Department of Histology and Embryology, Bioscience Center, Federal University of Pernambuco, Av. Prof. Moraes Rego, S/N, Cidade Universitária, Recife, Pernambuco, 760-420, Brazil.
Department of Veterinary Medicine, Federal Rural University of Pernambuco, Recife, Pernambuco, Brazil.
Histochem Cell Biol. 2024 Nov 6;163(1):1. doi: 10.1007/s00418-024-02336-3.
Lung cancer is the leading cause of cancer-related death. The use of computational methods to quantify changes that are not perceptible to the human eye is increasing in digital pathology imaging and has quickly improved detection rates at a low cost. Therefore, the present study aims to use complex computational shape markers as tools for automated analysis of the spatial distribution of cells in microscopy images of squamous cell lung carcinoma (SqCC). Photomicrographs from pathology glass slides in the LC25000 dataset were used in this study. Compared with those of the control, the fractal dimension (28%) and lacunarity (41%) of the cell nuclei changed in SqCC. The multifractal analysis revealed a significant difference in parameters Dq, α, and f(α) for all values of q (-10 to + 10), with a greater increase for more positive q values. The values at q + 10 increased by 34% for Dq, 36% for α, and 53% for f(α) in the SqCC images. The circularity, area, and perimeter also changed in the SqCC images. However, the parameters of aspect ratio, roundness, and solidity did not significantly differ between SqCC and benign tissue. The complex shape markers with the greatest changes in this study were the f(α) values for multifractality (53%) and lacunarity (41%). In conclusion, automated quantification of the spatial distribution of cell nuclei can be a fast, low-cost tool for evaluating the microscopic characteristics of SqCC; therefore, complex shape markers could be useful tools for software and artificial intelligence to detect lung carcinoma.

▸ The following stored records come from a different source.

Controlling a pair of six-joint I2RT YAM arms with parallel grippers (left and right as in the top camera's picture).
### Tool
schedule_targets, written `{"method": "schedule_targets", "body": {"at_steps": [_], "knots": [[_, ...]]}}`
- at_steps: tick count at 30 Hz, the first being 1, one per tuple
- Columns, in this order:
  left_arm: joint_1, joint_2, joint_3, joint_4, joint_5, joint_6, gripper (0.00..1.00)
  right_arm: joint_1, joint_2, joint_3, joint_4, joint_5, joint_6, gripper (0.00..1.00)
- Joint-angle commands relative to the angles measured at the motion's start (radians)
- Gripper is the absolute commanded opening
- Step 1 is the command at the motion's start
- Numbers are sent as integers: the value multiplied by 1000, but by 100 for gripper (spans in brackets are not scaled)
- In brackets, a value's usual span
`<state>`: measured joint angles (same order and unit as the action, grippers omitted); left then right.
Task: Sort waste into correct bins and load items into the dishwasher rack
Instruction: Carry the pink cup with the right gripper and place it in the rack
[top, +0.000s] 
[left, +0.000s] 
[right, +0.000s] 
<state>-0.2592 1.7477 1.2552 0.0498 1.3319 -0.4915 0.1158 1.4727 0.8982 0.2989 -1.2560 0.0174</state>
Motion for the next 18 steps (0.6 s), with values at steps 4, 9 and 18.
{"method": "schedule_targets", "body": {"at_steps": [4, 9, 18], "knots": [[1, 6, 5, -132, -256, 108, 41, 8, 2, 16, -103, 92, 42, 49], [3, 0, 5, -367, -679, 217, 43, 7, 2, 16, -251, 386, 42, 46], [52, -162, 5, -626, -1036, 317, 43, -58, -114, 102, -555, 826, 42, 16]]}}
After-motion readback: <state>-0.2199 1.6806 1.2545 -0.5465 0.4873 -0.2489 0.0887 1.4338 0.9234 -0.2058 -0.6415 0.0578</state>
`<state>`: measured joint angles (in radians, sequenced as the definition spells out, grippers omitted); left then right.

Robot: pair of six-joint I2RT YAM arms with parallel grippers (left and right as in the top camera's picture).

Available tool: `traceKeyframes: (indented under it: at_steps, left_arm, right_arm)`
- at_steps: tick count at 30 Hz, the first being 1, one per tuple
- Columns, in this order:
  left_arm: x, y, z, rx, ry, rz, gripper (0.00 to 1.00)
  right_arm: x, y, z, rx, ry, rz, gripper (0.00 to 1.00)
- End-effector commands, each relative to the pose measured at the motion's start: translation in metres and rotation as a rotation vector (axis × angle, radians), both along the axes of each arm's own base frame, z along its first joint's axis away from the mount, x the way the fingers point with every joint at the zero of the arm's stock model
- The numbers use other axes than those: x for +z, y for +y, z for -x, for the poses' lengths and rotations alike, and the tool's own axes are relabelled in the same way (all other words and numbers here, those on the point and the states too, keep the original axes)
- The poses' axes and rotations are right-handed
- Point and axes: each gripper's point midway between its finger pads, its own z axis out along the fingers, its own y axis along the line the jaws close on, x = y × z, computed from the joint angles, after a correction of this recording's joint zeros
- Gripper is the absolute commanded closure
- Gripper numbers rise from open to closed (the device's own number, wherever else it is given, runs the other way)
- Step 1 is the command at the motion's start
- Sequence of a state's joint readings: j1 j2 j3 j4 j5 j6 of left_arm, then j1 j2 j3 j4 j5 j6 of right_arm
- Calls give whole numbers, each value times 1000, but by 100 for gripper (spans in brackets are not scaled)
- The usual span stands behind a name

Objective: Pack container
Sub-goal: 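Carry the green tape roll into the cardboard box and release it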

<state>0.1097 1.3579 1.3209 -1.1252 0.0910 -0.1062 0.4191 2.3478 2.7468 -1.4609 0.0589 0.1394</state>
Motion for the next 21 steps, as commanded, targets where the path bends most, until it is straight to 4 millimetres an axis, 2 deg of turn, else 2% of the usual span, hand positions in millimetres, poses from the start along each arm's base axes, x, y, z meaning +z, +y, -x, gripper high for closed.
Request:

肺癌是癌症相关死亡的主要原因。在数字病理学成像中,使用计算方法来量化人眼无法察觉的变化的应用越来越多,并且已经以低成本快速提高了检测率。因此,本研究旨在使用复杂的计算形状标记作为工具,用于自动分析鳞状细胞肺癌(SqCC)显微镜图像中细胞的空间分布。本研究使用了 LC25000 数据集的病理载玻片的显微照片。与对照组相比,SqCC 中细胞核的分形维数(28%)和空隙度(41%)发生了变化。多重分形分析显示,所有 q 值(-10 到+10)的参数 Dq、α 和 f(α) 存在显著差异,正值 q 值的差异更大。在 SqCC 图像中,Dq 值增加了 34%,α 值增加了 36%,f(α) 值增加了 53%。圆形度、面积和周长也在 SqCC 图像中发生了变化。然而,SqCC 和良性组织之间的长宽比、圆度和密实度参数没有显著差异。在这项研究中变化最大的复杂形状标记是多重分形的 f(α)值(53%)和空隙度(41%)。总之,细胞核空间分布的自动定量可以成为评估 SqCC 微观特征的快速、低成本工具;因此,复杂形状标记可能是软件和人工智能检测肺癌的有用工具。